> Task to carry out:
Search the listing for the word "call". Copy every line where it is found.

> Collected material:

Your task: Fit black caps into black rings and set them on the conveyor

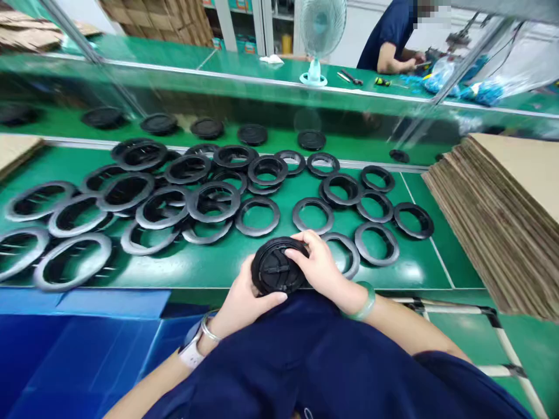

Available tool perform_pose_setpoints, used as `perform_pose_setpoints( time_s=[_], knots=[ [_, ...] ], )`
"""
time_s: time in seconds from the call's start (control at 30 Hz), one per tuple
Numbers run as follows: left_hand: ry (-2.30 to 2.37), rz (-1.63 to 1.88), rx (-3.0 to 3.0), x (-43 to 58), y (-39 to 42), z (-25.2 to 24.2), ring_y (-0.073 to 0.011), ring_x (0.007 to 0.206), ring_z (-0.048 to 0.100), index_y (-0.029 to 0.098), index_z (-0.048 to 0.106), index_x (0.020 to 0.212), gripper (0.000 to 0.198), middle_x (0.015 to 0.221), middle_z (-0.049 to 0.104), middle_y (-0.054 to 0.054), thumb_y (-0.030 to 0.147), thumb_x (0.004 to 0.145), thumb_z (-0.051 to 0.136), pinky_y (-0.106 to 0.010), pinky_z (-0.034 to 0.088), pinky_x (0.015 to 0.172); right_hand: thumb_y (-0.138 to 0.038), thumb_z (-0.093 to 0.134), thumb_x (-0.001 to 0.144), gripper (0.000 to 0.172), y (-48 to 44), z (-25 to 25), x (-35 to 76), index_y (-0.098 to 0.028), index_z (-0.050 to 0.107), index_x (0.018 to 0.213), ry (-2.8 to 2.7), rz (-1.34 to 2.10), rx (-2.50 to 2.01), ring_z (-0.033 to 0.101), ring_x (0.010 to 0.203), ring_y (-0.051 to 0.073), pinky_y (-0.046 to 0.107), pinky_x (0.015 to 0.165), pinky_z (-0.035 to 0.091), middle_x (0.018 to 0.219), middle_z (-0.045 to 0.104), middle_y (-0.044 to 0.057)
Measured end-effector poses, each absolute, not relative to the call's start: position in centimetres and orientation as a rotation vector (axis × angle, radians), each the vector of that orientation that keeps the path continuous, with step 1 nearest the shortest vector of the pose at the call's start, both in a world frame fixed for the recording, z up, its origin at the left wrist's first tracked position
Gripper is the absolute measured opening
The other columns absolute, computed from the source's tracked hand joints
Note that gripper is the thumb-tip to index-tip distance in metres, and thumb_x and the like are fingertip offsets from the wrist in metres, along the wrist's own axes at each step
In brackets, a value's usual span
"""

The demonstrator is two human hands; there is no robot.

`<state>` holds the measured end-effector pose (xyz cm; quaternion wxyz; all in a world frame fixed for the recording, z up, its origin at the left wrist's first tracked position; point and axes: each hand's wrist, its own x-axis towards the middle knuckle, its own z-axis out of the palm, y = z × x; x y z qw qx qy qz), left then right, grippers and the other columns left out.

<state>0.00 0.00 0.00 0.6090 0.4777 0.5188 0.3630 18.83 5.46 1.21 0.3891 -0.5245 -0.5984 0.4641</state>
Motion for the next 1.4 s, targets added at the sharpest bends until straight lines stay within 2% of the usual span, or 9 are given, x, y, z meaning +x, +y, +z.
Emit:
perform_pose_setpoints(
  time_s=[0.2, 0.3, 0.37, 0.53, 0.77, 0.97, 1.13, 1.27, 1.4],
  knots=[
    [1.362, 0.860, 1.291, -0.1, -0.1, 0.1, -0.0206, 0.115, 0.058, 0.017, 0.046, 0.128, 0.052, 0.124, 0.059, -0.009, 0.049, 0.091, 0.063, -0.037, 0.048, 0.103, -0.031, 0.069, 0.081, 0.017, 5.7, 1.0, 18.9, -0.020, 0.060, 0.091, -1.501, 1.261, -1.348, 0.059, 0.094, 0.020, 0.038, 0.088, 0.048, 0.096, 0.063, 0.002],
    [1.428, 0.865, 1.357, -0.1, 0.0, 0.3, -0.0191, 0.109, 0.057, 0.017, 0.052, 0.122, 0.042, 0.115, 0.061, -0.006, 0.049, 0.096, 0.056, -0.034, 0.047, 0.100, -0.037, 0.074, 0.079, 0.033, 5.5, 1.8, 19.5, -0.021, 0.060, 0.104, -1.537, 1.526, -1.224, 0.062, 0.097, 0.020, 0.037, 0.089, 0.050, 0.103, 0.067, 0.002],
    [1.435, 0.858, 1.349, -0.1, 0.1, 0.3, -0.0188, 0.108, 0.056, 0.018, 0.053, 0.121, 0.040, 0.114, 0.061, -0.005, 0.049, 0.097, 0.055, -0.033, 0.047, 0.098, -0.034, 0.079, 0.074, 0.041, 5.2, 2.2, 19.6, -0.022, 0.059, 0.107, -1.581, 1.551, -1.234, 0.063, 0.098, 0.020, 0.038, 0.088, 0.050, 0.105, 0.068, 0.001],
    [1.482, 0.840, 1.365, 0.2, 0.2, 0.5, -0.0181, 0.105, 0.056, 0.018, 0.054, 0.118, 0.037, 0.110, 0.061, -0.003, 0.048, 0.097, 0.056, -0.031, 0.046, 0.094, -0.026, 0.079, 0.073, 0.037, 5.0, 1.9, 19.3, -0.022, 0.057, 0.102, -1.563, 1.434, -1.347, 0.065, 0.095, 0.020, 0.038, 0.088, 0.050, 0.099, 0.068, 0.000],
    [1.371, 0.896, 1.205, 0.2, 0.4, 0.6, -0.0192, 0.115, 0.054, 0.020, 0.056, 0.126, 0.042, 0.122, 0.061, -0.004, 0.050, 0.096, 0.057, -0.033, 0.043, 0.105, -0.047, 0.072, 0.084, 0.036, 6.0, 2.2, 20.5, -0.017, 0.064, 0.103, -1.134, 1.959, -0.995, 0.064, 0.093, 0.017, 0.033, 0.088, 0.050, 0.099, 0.070, 0.003],
    [1.378, 0.888, 1.153, 0.4, 0.3, 0.0, -0.0223, 0.119, 0.056, 0.019, 0.057, 0.128, 0.046, 0.130, 0.061, -0.007, 0.051, 0.095, 0.059, -0.038, 0.042, 0.109, -0.048, 0.074, 0.082, 0.035, 5.7, 2.1, 20.7, -0.018, 0.067, 0.098, -1.009, 2.014, -0.994, 0.062, 0.086, 0.015, 0.028, 0.080, 0.049, 0.093, 0.071, 0.001],
    [1.321, 0.889, 1.093, 0.9, 0.3, 0.0, -0.0255, 0.122, 0.060, 0.020, 0.054, 0.130, 0.048, 0.135, 0.061, -0.009, 0.052, 0.095, 0.060, -0.040, 0.051, 0.103, -0.048, 0.076, 0.081, 0.036, 5.8, 2.3, 21.2, -0.017, 0.068, 0.096, -1.042, 1.985, -0.999, 0.063, 0.086, 0.016, 0.029, 0.081, 0.051, 0.092, 0.072, 0.002],
    [1.101, 0.773, 1.072, 1.7, 0.9, 0.8, -0.0248, 0.095, 0.073, 0.020, 0.043, 0.124, 0.046, 0.114, 0.071, -0.011, 0.059, 0.100, 0.044, -0.040, 0.061, 0.079, -0.042, 0.081, 0.077, 0.029, 6.9, 4.4, 25.7, -0.019, 0.072, 0.093, -0.956, 1.728, -1.027, 0.067, 0.087, 0.016, 0.029, 0.083, 0.055, 0.091, 0.074, 0.001],
    [1.088, 0.643, 1.761, 3.4, 2.6, 1.2, -0.0200, 0.105, 0.071, 0.025, 0.054, 0.125, 0.034, 0.119, 0.072, -0.006, 0.043, 0.097, 0.060, -0.037, 0.058, 0.093, -0.037, 0.079, 0.079, 0.021, 7.8, 6.2, 33.5, -0.023, 0.075, 0.095, -0.713, 1.233, -1.017, 0.069, 0.101, 0.019, 0.033, 0.092, 0.058, 0.103, 0.077, 0.001]
  ],
)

> Solution for this task:
time_s: time in seconds from the call's start (control at 30 Hz), one per tuple
Measured end-effector poses, each absolute, not relative to the call's start: position in centimetres and orientation as a rotation vector (axis × angle, radians), each the vector of that orientation that keeps the path continuous, with step 1 nearest the shortest vector of the pose at the call's start, both in a world frame fixed for the recording, z up, its origin at the left wrist's first tracked position

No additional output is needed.